Chen seeks a fourth straight national title in Greensboro, N.C. He would be the seventh man to do so since World War II. Five of the previous six won Olympic titles — Dick Button, Hayes Jenkins, David Jenkins, Scott Hamilton and, most recently, Brian Boitano from 1985-88.

Boitano remembered the first time he met Chen. He and Kristi Yamaguchi were compelled to leave their seats to find the teeny, tiny wunderkind who performed that program to the 2008 DreamWorks film.

“He was taking off his skates, and he probably came up to our waist,” Boitano said. “We knew when we saw him back then that he was going to be something special. He was really quiet. He’s still very quiet.”

In an interview last week, Chen focused on the present — coming back from a two-week cold or flu bug — rather than the perspective.

“I don’t like to typically think about that,” Chen said when asked about his streak. “It’s just different [from year to year]. It’s not really necessarily easier or harder.”
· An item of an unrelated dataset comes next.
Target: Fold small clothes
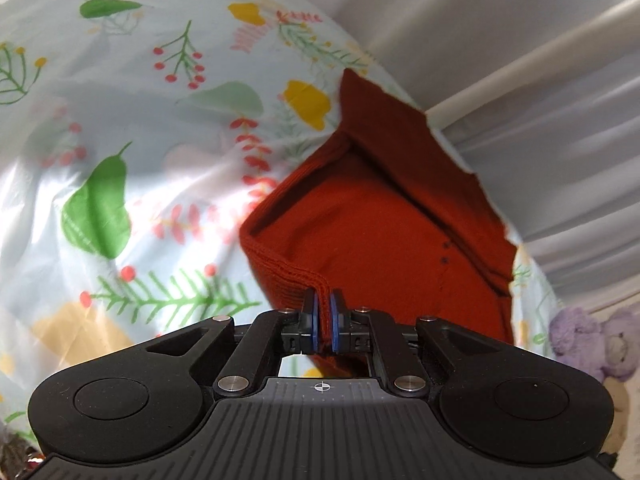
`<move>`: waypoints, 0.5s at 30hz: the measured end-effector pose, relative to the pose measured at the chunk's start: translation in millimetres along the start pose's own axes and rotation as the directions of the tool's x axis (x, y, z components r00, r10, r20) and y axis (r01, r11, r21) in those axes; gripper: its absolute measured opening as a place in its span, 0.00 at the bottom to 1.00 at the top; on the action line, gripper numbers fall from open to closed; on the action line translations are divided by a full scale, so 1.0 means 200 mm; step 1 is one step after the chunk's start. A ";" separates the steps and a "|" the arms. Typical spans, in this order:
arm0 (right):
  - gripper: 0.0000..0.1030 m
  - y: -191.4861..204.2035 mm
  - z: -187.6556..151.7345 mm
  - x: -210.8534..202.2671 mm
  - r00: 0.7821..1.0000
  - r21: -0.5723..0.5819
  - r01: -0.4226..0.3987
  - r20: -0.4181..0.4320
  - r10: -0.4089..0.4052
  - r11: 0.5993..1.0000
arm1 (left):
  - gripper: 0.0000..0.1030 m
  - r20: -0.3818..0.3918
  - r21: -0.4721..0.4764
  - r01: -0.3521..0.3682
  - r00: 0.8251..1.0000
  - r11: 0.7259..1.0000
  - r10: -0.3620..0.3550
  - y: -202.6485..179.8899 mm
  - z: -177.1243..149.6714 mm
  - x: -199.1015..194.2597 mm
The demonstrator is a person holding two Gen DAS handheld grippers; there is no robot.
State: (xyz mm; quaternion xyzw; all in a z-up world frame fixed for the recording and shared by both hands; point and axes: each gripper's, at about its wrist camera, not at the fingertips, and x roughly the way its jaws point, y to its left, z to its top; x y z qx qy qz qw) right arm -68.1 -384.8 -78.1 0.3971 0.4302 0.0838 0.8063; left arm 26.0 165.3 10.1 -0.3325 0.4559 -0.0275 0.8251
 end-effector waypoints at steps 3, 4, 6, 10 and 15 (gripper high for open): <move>0.04 0.02 0.03 -0.01 0.998 0.011 -0.060 0.037 0.059 0.998 | 0.07 0.038 -0.019 0.089 0.995 0.996 -0.088 -0.06 0.08 0.01; 0.04 0.03 0.05 0.00 0.997 0.008 -0.064 0.046 0.063 0.998 | 0.07 0.047 -0.015 0.099 0.994 0.995 -0.098 -0.08 0.10 0.02; 0.04 0.06 0.07 0.02 0.995 -0.003 -0.072 0.070 0.072 0.997 | 0.07 0.069 0.005 0.098 0.993 0.995 -0.098 -0.12 0.15 0.04; 0.04 0.13 0.17 0.05 0.988 -0.035 -0.082 0.128 0.086 0.996 | 0.07 0.121 0.031 0.087 0.989 0.996 -0.090 -0.16 0.27 0.08; 0.04 0.23 0.35 0.09 0.973 -0.073 -0.063 0.217 0.077 0.995 | 0.07 0.166 0.066 0.053 0.984 0.996 -0.063 -0.20 0.43 0.19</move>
It is also different from previous eras. The last five men to win four in a row did it all in one Olympic cycle, then stepped away from competition after the Winter Games. That was back when turning professional meant the end of an Olympic career.

“It was kind of the norm back then,” Hamilton said. “After that it was kind of back and forth a lot [until Chen]. The business of skating changed so skaters could stay in a lot more, a lot longer. With all the money they brought in, they were able to prevent skaters from turning professional. So that brought in a different approach to nationals.”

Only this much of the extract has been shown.